**WHAT THE EXERCISE ASKS:**
Filter the data for "ridged" and copy matching lines.

**Dataset items:**

▬▬▬▬▬▬

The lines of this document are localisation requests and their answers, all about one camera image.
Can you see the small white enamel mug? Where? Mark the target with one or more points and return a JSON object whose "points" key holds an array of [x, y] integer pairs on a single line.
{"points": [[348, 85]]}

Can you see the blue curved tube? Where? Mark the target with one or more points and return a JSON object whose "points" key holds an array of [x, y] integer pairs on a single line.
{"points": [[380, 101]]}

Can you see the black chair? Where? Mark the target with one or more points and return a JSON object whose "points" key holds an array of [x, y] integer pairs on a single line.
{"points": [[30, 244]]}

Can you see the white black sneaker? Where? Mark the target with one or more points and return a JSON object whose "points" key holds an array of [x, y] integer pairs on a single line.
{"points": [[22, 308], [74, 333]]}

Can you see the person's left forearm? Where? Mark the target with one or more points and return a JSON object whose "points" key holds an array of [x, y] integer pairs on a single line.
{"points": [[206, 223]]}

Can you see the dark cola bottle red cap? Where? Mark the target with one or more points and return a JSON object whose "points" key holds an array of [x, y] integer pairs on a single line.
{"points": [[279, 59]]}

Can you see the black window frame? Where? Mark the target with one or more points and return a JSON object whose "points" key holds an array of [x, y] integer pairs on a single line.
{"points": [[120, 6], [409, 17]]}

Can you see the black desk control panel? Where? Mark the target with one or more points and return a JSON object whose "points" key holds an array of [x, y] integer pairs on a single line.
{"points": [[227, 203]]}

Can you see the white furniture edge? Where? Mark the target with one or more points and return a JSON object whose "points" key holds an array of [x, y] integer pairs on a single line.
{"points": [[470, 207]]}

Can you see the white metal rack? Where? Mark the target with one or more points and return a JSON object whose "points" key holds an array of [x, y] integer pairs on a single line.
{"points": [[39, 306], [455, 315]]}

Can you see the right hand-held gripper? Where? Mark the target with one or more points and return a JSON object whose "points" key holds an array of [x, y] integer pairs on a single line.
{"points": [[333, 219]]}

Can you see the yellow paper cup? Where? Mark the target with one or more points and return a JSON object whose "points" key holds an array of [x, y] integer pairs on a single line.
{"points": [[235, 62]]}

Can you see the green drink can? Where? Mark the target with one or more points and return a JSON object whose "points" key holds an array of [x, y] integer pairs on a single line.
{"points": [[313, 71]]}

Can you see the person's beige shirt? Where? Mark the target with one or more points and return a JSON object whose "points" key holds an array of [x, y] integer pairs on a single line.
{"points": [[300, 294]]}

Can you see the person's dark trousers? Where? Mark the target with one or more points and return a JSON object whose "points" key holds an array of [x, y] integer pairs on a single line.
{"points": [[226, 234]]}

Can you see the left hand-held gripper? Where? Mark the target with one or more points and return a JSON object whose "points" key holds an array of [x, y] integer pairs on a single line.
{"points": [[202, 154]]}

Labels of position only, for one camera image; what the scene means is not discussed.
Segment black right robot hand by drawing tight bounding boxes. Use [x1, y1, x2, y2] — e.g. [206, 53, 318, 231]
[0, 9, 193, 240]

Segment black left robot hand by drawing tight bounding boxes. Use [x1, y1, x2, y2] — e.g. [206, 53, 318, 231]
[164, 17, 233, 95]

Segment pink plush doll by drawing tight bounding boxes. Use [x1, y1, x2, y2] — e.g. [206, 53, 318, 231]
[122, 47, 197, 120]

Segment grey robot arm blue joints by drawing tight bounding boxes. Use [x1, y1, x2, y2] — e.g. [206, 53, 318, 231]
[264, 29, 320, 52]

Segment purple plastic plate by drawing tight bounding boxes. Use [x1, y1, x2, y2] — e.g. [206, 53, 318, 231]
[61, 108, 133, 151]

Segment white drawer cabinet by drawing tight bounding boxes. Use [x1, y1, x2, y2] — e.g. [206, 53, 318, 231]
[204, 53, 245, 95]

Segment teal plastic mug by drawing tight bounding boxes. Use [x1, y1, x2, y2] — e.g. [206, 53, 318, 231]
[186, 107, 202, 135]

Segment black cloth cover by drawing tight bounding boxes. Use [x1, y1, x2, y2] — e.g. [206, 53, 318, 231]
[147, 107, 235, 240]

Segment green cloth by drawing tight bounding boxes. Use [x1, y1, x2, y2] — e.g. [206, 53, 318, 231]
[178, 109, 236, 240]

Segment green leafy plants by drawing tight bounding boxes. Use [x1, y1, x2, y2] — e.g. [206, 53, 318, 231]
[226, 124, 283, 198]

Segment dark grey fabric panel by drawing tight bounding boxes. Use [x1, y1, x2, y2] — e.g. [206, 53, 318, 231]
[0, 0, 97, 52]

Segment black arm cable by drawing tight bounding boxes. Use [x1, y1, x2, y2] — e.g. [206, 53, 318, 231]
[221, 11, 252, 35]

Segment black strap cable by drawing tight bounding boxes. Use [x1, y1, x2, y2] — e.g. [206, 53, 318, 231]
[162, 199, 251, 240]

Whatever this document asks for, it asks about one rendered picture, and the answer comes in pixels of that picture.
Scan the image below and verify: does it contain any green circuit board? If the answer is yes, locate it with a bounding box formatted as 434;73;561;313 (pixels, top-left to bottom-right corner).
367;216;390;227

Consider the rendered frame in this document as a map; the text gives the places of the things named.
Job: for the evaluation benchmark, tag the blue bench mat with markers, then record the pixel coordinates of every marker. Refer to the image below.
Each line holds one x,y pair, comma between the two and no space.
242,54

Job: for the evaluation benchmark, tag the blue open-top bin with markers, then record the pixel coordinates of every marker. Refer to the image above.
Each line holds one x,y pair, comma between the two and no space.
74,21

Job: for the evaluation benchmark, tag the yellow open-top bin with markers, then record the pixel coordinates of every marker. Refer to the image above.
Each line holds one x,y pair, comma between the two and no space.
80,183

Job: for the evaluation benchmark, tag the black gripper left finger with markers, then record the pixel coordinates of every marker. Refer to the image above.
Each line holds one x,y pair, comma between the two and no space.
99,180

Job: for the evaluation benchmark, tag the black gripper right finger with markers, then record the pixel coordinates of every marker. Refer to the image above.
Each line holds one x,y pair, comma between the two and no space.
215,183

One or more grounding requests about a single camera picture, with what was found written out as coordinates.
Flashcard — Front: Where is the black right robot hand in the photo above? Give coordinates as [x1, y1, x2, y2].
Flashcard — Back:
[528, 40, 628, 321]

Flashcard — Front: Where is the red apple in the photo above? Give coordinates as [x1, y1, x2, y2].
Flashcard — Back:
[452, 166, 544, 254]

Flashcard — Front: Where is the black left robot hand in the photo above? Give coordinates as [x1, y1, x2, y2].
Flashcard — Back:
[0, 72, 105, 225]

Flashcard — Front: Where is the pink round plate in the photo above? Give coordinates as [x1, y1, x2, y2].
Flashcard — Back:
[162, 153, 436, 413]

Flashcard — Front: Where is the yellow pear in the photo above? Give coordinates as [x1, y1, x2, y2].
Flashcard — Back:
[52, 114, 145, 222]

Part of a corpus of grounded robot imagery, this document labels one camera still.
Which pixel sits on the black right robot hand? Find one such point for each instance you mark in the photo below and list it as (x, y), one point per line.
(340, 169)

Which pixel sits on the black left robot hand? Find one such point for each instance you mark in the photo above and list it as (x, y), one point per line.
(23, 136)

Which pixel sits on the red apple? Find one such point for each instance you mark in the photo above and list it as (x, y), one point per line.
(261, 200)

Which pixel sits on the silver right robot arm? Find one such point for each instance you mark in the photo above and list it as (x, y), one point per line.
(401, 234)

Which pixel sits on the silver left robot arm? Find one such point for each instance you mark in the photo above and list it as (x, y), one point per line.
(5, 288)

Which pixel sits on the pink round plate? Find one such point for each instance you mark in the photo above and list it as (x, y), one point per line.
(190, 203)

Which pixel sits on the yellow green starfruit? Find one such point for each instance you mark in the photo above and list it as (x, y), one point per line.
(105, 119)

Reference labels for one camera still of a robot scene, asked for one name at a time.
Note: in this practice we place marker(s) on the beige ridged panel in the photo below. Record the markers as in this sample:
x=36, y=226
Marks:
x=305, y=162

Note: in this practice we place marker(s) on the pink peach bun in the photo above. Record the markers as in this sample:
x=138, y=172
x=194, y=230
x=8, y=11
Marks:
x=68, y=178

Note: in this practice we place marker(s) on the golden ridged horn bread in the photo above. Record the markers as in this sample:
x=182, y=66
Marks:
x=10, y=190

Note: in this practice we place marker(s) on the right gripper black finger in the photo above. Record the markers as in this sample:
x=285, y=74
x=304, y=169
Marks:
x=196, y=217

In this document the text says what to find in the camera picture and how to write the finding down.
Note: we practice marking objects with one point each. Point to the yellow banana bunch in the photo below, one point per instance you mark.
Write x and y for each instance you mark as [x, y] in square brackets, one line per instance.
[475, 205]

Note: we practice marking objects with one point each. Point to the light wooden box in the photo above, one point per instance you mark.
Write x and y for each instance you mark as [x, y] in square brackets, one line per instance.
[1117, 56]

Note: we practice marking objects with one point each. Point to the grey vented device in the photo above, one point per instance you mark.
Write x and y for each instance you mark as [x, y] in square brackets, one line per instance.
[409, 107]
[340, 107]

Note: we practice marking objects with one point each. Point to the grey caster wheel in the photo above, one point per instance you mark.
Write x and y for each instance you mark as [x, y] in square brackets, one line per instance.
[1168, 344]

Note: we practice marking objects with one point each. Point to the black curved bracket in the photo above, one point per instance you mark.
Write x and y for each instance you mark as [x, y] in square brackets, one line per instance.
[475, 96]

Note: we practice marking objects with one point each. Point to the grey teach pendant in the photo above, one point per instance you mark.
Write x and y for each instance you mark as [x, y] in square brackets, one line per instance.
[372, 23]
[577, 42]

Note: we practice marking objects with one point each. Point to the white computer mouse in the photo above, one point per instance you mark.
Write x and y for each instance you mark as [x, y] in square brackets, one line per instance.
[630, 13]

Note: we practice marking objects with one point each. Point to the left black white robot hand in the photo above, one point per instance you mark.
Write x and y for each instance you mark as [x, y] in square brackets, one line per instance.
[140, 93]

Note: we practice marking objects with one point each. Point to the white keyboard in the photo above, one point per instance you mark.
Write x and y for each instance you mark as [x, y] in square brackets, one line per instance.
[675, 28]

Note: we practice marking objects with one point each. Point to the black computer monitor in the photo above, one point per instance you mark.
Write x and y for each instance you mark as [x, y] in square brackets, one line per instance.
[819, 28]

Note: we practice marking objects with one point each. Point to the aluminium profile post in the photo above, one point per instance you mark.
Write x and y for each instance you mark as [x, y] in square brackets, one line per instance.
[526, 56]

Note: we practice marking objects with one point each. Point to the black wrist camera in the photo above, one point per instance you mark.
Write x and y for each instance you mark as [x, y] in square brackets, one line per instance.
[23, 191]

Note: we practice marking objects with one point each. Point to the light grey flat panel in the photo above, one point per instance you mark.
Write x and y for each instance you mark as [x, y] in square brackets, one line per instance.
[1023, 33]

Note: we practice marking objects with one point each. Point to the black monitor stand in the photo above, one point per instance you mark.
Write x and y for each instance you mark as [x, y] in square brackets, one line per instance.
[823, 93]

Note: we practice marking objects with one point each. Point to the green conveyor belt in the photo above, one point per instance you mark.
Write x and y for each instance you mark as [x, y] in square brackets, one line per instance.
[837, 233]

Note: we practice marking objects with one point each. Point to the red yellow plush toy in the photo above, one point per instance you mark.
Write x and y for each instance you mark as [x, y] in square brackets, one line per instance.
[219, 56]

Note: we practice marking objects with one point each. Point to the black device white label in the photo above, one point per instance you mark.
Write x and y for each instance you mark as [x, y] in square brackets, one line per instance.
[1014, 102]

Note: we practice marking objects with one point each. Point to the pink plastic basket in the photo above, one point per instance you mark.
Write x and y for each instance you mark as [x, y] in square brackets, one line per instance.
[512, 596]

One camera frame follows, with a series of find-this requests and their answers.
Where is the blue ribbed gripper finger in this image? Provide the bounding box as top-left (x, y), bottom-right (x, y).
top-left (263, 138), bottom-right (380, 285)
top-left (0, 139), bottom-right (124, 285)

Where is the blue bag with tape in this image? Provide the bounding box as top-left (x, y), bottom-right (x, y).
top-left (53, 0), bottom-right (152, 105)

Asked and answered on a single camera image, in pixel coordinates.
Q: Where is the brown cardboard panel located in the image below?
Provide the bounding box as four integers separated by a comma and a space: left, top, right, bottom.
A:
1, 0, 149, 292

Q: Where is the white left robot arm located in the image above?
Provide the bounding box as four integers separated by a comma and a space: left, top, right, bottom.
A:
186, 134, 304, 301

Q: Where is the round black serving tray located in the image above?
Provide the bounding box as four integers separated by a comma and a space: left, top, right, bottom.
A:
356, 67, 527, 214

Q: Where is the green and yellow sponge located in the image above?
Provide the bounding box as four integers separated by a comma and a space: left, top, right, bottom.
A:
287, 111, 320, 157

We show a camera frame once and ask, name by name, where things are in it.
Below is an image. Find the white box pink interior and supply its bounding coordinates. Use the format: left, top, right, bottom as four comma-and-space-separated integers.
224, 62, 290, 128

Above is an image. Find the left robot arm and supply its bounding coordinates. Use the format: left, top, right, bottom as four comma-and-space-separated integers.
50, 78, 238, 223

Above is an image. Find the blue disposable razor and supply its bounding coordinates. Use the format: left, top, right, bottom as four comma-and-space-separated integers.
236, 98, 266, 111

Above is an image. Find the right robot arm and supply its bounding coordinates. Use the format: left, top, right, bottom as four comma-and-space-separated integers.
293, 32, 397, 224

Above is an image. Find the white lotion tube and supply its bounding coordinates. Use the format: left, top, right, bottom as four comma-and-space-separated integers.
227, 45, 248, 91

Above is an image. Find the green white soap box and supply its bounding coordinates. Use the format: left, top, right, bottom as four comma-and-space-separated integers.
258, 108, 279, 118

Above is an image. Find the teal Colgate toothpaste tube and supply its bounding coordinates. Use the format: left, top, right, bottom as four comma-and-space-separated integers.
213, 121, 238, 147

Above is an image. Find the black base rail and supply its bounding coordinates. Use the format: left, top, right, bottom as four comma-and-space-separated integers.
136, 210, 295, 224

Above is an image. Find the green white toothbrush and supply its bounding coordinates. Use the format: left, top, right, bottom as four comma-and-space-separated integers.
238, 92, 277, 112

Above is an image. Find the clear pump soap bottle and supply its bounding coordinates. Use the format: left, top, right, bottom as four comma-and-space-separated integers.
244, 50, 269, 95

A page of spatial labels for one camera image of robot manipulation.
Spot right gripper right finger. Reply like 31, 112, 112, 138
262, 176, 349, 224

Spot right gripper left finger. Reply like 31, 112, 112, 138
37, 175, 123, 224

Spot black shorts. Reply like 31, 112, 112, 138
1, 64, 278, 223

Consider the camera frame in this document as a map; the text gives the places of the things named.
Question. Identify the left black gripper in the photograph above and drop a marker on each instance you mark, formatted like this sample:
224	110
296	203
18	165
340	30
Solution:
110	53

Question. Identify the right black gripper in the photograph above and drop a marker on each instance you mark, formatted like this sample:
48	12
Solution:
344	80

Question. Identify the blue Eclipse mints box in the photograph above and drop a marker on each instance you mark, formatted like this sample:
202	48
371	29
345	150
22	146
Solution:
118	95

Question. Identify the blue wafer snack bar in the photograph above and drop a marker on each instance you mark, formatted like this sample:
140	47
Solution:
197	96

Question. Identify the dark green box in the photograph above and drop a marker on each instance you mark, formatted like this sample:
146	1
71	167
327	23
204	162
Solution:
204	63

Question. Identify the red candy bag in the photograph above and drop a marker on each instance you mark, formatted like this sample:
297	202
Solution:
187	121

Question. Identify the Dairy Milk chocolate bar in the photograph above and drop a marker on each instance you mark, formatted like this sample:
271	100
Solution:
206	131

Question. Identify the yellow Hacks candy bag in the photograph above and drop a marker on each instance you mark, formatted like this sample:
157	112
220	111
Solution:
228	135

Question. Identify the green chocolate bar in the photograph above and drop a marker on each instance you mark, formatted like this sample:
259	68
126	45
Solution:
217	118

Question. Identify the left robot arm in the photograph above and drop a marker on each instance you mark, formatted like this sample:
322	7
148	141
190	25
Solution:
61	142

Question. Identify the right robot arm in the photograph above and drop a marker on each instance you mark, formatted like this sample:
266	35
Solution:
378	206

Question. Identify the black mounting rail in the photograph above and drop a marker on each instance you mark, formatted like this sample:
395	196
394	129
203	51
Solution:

▬▬▬▬▬▬

**RESPONSE TO THIS EXERCISE:**
Note: in this practice we place marker(s) on the beige ridged panel in the photo below. Record the markers as in this sample:
Note: in this practice we place marker(s) on the golden ridged horn bread in the photo above. Record the markers as in this sample:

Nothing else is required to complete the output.